He was born at Lörrach in Baden. From the gymnasium at Karlsruhe he passed in 1782 to the University of Göttingen, where he studied law for three years. Having received the appointment of tutor to the prince of Anhalt-Dessau, he took his doctor's degree at the University of Halle in 1788. Recalled in the same year to Göttingen as extraordinary professor of law, he became a full professor in 1792. In the preface to his Beiträge zur civilistischen Bucherkenntniss der letzten vierzig Jahre (1828–1829) he gives a sketch of the condition of the civil law teaching at Göttingen at that time.
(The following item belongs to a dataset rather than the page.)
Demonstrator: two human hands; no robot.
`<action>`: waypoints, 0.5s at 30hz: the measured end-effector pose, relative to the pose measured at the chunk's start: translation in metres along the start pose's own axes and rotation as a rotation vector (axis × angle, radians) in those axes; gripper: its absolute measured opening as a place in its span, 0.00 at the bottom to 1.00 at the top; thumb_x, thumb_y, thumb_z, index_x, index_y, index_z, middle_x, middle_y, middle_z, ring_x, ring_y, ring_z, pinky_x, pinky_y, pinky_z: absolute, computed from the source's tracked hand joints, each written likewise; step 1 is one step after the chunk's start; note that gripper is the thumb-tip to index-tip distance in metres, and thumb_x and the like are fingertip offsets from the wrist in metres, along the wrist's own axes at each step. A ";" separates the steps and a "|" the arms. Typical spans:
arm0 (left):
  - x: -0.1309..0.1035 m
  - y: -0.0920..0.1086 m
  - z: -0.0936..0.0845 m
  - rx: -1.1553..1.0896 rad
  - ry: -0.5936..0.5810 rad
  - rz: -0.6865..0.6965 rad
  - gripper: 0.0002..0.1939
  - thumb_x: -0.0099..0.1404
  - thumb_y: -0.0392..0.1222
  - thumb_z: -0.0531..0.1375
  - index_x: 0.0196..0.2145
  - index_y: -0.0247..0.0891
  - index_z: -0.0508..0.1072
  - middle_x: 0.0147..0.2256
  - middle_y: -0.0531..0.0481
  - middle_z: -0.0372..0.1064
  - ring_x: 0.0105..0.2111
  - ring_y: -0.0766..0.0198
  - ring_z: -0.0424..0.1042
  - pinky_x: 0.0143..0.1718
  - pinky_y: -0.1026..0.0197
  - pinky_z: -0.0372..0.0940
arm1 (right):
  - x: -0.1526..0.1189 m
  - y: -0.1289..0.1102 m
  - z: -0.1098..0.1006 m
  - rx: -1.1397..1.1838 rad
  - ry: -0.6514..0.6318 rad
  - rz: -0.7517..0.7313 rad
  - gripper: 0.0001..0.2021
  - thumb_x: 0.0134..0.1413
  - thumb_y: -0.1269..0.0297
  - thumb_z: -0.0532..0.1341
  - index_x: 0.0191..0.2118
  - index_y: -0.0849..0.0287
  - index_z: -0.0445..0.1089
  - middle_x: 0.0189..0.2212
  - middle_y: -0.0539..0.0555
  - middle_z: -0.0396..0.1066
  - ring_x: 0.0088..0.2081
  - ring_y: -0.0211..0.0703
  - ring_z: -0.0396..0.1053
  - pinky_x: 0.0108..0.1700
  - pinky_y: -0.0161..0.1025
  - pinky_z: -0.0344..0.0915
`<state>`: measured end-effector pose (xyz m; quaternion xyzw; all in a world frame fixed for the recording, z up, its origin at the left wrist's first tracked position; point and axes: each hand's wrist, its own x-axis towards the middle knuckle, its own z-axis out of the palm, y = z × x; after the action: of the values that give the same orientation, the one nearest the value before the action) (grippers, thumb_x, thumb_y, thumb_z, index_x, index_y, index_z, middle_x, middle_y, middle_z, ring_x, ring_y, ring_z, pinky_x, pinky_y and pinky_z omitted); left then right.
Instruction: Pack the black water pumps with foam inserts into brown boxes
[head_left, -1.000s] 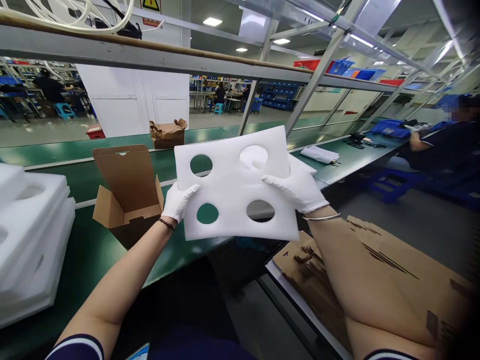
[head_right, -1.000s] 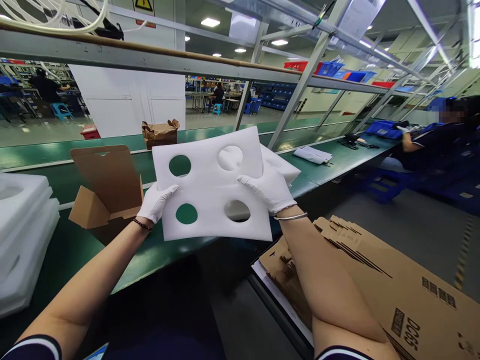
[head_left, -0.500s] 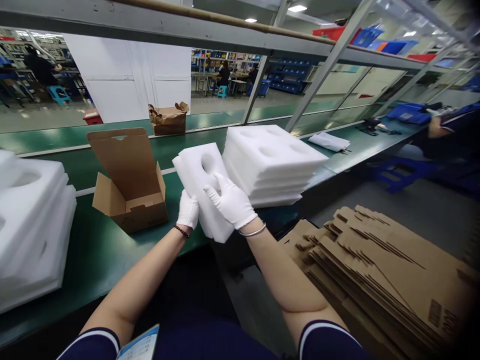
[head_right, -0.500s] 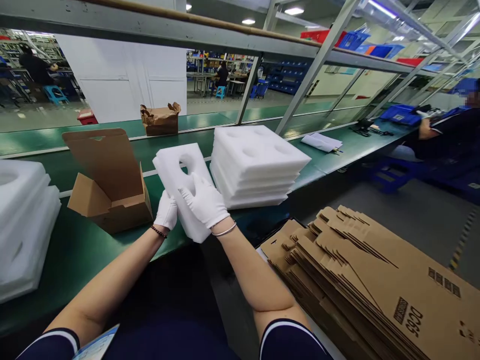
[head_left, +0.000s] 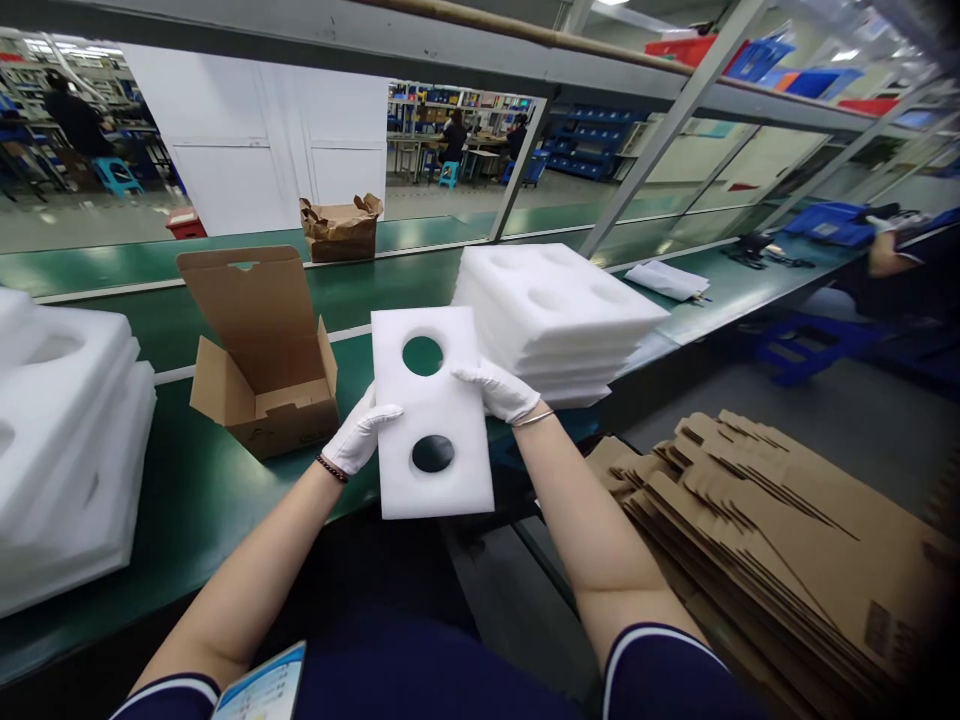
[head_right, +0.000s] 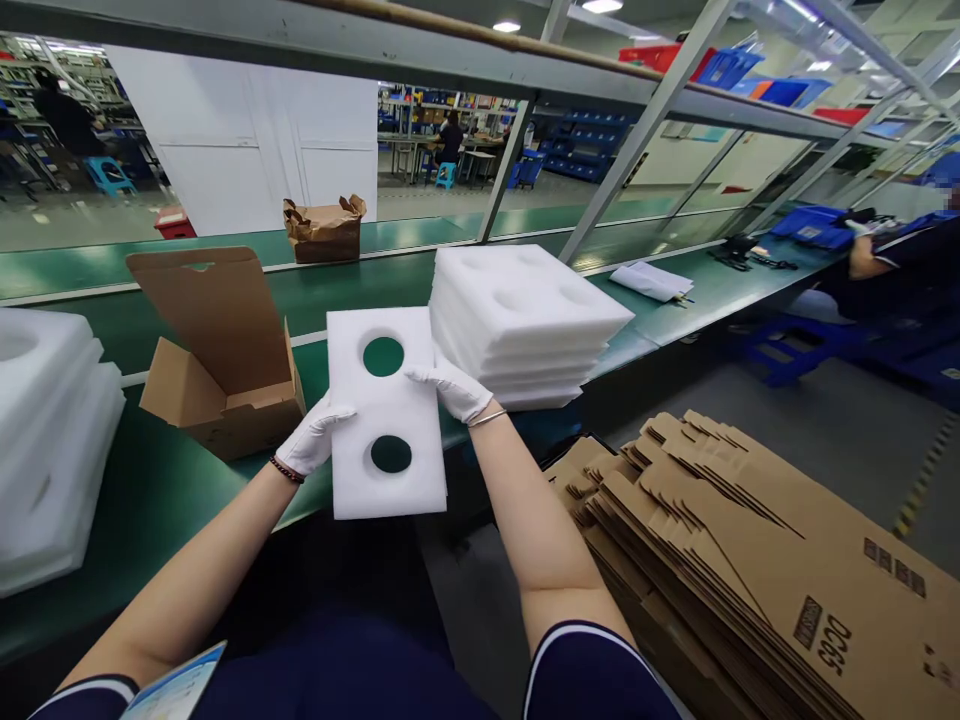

The Roman and German elements of the existing law were, without criticism or differentiation, welded into an ostensible whole for practical needs, with the result that it was difficult to say whether historical truth or practical ends were most prejudiced. As it was passed from person to person, new errors crept in, and even the best of teachers could not escape from the false method which had become traditional. These were the evils which Hugo set himself to combat, and he became the founder of that historical school of jurisprudence which was continued and further developed by Savigny. His magna opera are the Lehrbuch eines civilistischen Cursus (7 vols., 1792–1821), in which his method is thoroughly worked out, and Civilistisches Magazin (6 vols., 1790–1837).
Hugo was criticized, and ridiculed, by Marx in the Rheinische Zeitung for justifying the "law of arbitrary power", that is, for endorsing societal injustice and exploitation simply because the institutions which generate them exist.
For an account of his life see Eyssenhardt, Zur Erinnerung an Gustav Hugo (Berlin, 1845).